If you still believe you need a pass to enter the writing club, I offer you this: transgenerational epigenetics strongly suggests that a sense of trauma can be passed down to you from your ancestors up to four generations back. That means if Great-Grandma Esther had a rough time of it, you can feel emotionally sapped even if your life is relatively good.
Besides, we all have different definitions of a “challenging experience.” The point is to learn how to recycle your facts into fiction so you can experience the personal transformation that comes with rewriting your life. The novel you will craft will function as both your lighthouse and the Viking funeral boat upon which you get to burn your garbage once and for all.
An added bonus? At the end of this adventure, you will have a powerful novel inspired by your life, cooked of the same ingredients but wholly different.

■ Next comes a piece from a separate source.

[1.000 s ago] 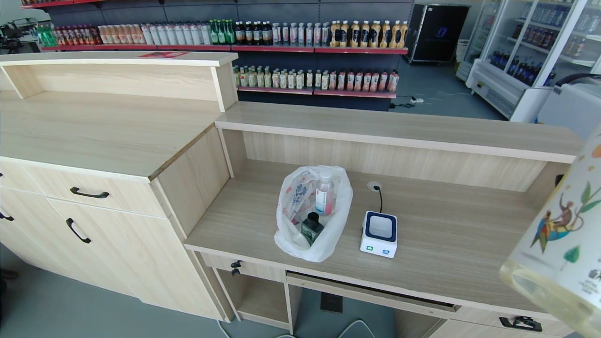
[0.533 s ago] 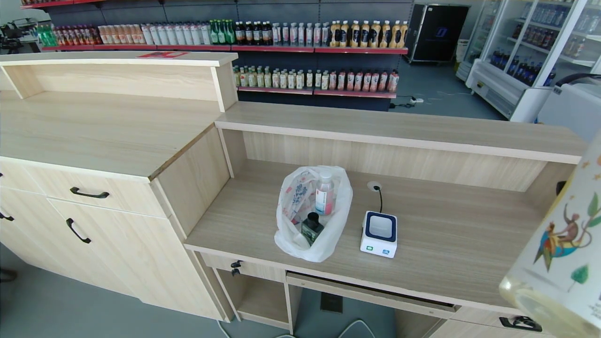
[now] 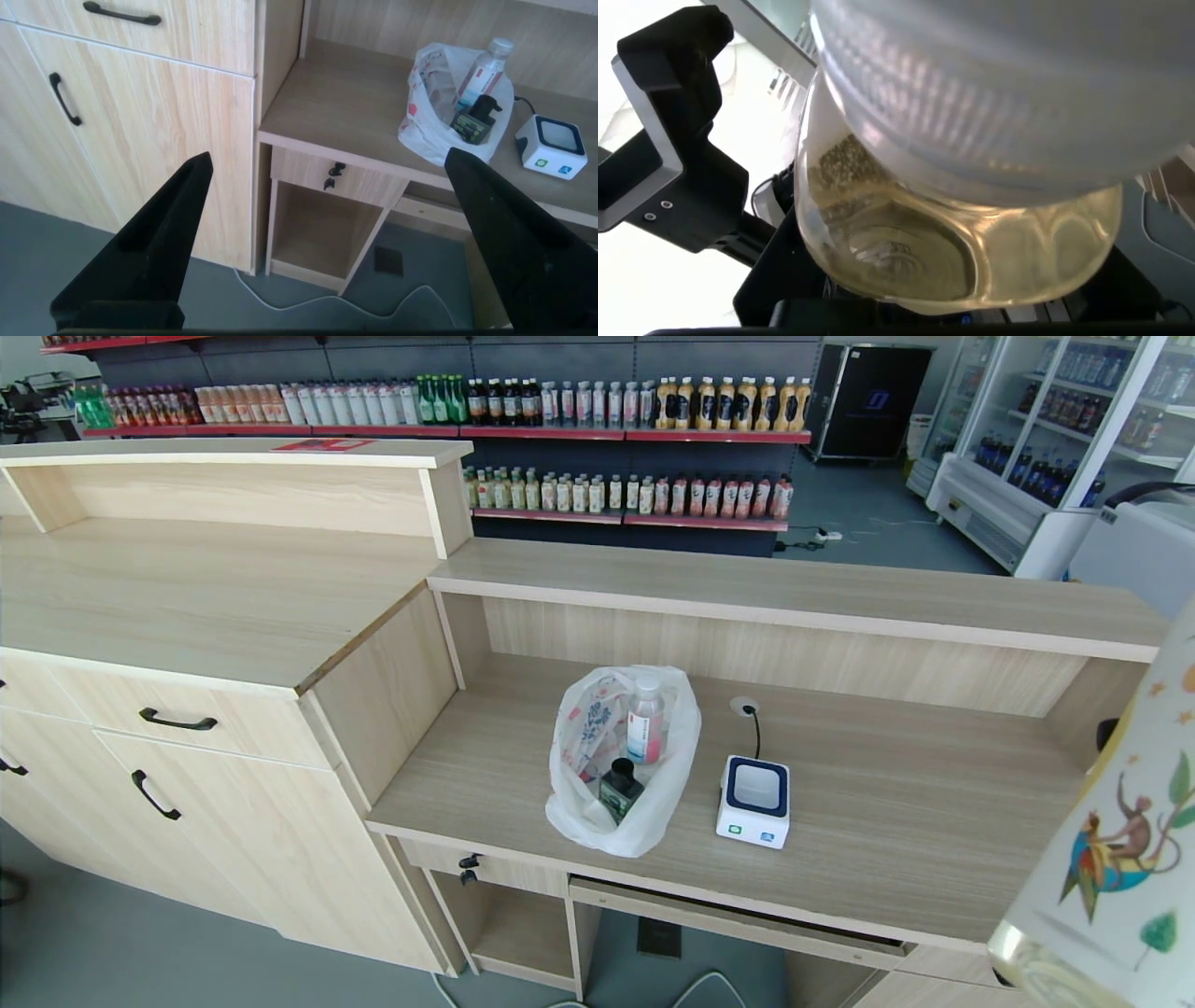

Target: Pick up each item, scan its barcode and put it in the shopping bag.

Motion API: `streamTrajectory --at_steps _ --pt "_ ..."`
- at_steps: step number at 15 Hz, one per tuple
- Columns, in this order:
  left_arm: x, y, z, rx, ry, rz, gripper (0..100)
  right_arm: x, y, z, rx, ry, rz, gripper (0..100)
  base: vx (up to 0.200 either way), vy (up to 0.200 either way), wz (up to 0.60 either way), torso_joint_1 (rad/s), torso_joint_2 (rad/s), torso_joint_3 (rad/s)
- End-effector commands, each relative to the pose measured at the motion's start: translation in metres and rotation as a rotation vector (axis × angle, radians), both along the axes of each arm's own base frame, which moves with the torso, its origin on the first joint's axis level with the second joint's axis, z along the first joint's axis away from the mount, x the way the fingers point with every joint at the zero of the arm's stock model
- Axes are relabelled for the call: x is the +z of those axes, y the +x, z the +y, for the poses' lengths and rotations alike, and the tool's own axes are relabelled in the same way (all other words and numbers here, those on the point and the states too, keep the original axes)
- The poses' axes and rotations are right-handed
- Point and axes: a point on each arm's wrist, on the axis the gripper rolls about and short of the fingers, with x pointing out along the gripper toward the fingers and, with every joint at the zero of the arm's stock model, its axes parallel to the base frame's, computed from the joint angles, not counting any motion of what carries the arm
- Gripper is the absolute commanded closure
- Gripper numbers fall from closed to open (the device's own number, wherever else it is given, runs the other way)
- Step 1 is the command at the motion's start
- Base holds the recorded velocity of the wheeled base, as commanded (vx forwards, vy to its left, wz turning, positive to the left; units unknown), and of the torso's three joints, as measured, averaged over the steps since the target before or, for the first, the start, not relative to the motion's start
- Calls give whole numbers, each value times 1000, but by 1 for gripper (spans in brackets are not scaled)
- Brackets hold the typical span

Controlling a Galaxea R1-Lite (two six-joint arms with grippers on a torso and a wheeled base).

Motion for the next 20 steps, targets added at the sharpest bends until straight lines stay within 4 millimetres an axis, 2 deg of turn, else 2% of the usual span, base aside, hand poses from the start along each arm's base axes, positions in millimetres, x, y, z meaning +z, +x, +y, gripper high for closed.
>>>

By the way, while the instructions in this book work equally well for short stories, I consistently use the term “novel,” because writing short stories has always reminded me of carving Mona Lisa on a grain of rice. If short stories speak to you more kindly than they do me, simply replace “novel” with “short story” in everything you read from this point forward. Rewrite Your Life offers you a road map for using your own life experiences, however fresh or ancient, deep or temporary, painful or proud they are, to craft a lush, powerful piece of fiction, regardless of that fiction's length.
One more thing. You don't need to be a gifted writer to rewrite your life. If you have something to write with or on, you're golden. I guarantee you're going to surprise yourself with what you create, on paper, inside yourself, and in the world.
So come on. Pack what you need. We're in this together.